The Social and Cultural Neuroscience Lab (SCN Lab), directed by Dr. Elizabeth Losin, in the Department of Psychology at the University of Miami invites applications from prospective graduate students for enrollment in for the Fall of 2017 (application deadline December 1st, 2016).
We use theory and methods from neuroscience (e.g., fMRI), psychology (e.g., psychophysiology), and anthropology (e.g., evolutionary theories) to explore how humans acquire cultural beliefs and practices, how these beliefs and practices shape psychology and brain function, and how both processes impact human health and health care. One of our current lines of work explores how sociocultural factors (e.g. doctor-patient relationship and demographics) influence the pain experience and its underlying neural correlates. To learn more about this work and our theoretical perspective check out our recent review article, A Sociocultural Neuroscience Approach to Pain. Our other main line of work focuses on the psychological and neural mechanisms underlying cultural acquisition. We are also open to exploring other research questions related to the interactions between culture, brain and health. We have an emphasis on using advanced neuroimaging analysis techniques such as machine learning and fMRI based mediation analyses to try and uncover tighter links between brain mechanisms and behaviors of interest. You can find out more about the lab by exploring the rest of the site.

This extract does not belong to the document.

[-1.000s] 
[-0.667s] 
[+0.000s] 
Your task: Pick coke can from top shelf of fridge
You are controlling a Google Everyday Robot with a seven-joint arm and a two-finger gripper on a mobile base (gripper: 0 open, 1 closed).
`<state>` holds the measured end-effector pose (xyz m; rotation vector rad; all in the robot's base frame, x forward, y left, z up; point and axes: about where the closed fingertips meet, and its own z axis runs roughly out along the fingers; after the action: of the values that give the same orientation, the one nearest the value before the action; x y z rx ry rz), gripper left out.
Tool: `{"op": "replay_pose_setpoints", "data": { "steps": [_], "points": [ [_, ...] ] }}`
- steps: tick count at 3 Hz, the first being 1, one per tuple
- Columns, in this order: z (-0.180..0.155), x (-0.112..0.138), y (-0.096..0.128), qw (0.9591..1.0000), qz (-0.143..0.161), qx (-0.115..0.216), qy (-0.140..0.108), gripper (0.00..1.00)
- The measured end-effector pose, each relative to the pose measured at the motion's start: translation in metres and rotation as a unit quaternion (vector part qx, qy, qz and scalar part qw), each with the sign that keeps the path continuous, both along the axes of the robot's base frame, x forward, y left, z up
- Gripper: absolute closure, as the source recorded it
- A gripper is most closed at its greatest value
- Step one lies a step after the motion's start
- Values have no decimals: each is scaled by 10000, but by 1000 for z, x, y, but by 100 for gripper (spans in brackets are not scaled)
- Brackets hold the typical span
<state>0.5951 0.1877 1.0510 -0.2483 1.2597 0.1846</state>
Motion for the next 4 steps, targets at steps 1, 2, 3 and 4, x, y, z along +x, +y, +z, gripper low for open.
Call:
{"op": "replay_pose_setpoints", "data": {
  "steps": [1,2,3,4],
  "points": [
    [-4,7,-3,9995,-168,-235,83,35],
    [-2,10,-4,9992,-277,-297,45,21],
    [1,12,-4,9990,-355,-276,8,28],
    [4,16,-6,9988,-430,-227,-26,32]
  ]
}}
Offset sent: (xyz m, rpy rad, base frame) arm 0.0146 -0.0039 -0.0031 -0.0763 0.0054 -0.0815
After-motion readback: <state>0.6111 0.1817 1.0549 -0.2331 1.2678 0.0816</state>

Prospective graduate students should apply through the University of Miami Department of Psychology www.psy.miami.edu/graduate/admissions/. Applicant should have a Bachelor’s degree or higher in psychology, neuroscience, or a related field and have substantive psychology or neuroscience research experience. Applicants interested in pursuing a non-clinical degree should apply to the Health Division behavioral and cognitive neuroscience track. Applicants interested in pursuing a clinical degree should apply through the Health Division clinical track. The application deadline is December 1, 2016. All applicants are encouraged to contact Dr. Losin to express interest in the lab, and must also mention interest in working with Dr. Losin in their application materials. Graduate student funding is available via a Research Assistantship.
Facilities and Resources
The SCN lab is housed in the Cox Neuroscience Annex (left) a new interdisciplinary neuroscience building on campus. The Neuroscience Annex includes state-of-the art neuroimaging facilities, with a research dedicated 3T MRI scanner and adjacent participant testing, office and laboratory space. The SCN Lab has a dyadic psychophysiology lab in which we study the dynamics of real world social interactions to complement our work in the scanner. We also have established an online participant recruitment and screening database and relationships with departments at the University of Miami Miller school of Medicine, which facilitate our research efforts.
Department and Training
The Department of Psychology at the University of Miami is the University's largest and most highly funded department, with 43 full time faculty and about 75 graduate students. The Psychology department has a particular strength in Behavioral Medicine and also has a group focused on evolutionary psychology and behavior. The Brain Imaging Group within the department includes a diverse and collaborative group of neuroimaging faculty and graduate students. Faculty in the Brain Imaging Group have expertise in a range of cognitive domains including social behavior and culture, development, affect and mood disorders, and mindfulness and attention. Brain Imaging faculty also have methodological expertise in multivariate and connectivity analyses of fMRI data and EEG. Graduate training in the Behavioral and Cognitive Neuroscience track includes training in the fundamentals of psychology, neuroimaging, and behavioral medicine as well as the option to take coursework in the "evolution and behavior" track.
Miami is a vibrant multicultural city with a thriving culinary and arts scene and abundant natural beauty. The University of Miami is located in Coral Gables, one of the most beautiful areas of the city. Miami’s cultural, socioeconomic, and age diversity not only makes Miami an exciting place to live but also makes it an ideal place to peruse research questions about the interplay between culture, brain and health.